Exercise instructions: Your output should be the lines from the start of the data through the line containing "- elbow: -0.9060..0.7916", exactly and nothing more.

Collected material:
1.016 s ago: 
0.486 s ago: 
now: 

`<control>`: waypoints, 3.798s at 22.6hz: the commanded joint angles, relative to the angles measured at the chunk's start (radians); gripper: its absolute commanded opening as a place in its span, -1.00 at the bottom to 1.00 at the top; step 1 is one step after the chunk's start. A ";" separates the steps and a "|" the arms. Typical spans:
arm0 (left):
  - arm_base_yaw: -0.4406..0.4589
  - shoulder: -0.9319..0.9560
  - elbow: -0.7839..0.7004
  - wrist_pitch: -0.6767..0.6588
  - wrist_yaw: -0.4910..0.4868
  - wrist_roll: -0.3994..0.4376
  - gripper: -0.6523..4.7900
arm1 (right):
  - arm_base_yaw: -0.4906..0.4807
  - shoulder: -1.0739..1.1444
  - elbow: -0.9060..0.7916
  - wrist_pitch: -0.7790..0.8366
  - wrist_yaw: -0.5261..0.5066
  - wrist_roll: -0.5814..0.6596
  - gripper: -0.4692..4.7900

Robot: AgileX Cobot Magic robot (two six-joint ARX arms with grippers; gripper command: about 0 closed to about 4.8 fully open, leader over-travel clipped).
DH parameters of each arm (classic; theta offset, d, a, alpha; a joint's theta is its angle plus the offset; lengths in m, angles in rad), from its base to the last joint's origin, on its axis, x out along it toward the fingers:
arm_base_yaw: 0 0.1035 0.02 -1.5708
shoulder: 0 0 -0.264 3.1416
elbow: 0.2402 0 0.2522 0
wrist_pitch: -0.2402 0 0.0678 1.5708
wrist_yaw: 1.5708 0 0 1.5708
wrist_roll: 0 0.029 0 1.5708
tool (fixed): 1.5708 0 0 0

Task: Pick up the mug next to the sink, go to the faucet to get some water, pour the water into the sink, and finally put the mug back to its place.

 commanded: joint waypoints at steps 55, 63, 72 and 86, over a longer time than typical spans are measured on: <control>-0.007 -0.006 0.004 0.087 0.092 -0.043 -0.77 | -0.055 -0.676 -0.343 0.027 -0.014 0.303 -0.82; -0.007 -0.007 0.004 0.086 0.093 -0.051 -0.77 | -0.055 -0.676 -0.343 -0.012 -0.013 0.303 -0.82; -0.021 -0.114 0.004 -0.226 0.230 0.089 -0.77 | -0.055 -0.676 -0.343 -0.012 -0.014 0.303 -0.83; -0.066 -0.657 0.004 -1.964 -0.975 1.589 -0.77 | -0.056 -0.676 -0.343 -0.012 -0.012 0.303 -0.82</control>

Answer for this exercise:
1.016 s ago: 
0.486 s ago: 
now: 

`<control>`: waypoints, 3.798s at 22.6hz: the commanded joint angles, relative to the angles measured at the chunk's start (radians); gripper: its absolute commanded opening as a place in its span, -1.00 at the bottom to 1.00 at the top; step 1 is one step after the chunk's start. A ";" separates the steps and a "|" the arms. Typical spans:
arm0 (left):
  - arm_base_yaw: -0.4406..0.4589
  - shoulder: -0.9319..0.9560
  - elbow: -0.7839..0.7004
  - wrist_pitch: -0.6767..0.6588
  - wrist_yaw: -0.4910..0.4868
  - wrist_roll: -0.3994..0.4376
  - gripper: -0.6523..4.7900
arm1 (right):
  - arm_base_yaw: -0.4906..0.4807
  - shoulder: -1.0739..1.1444
  - elbow: -0.9060..0.7916

With the output given, the exercise is complete.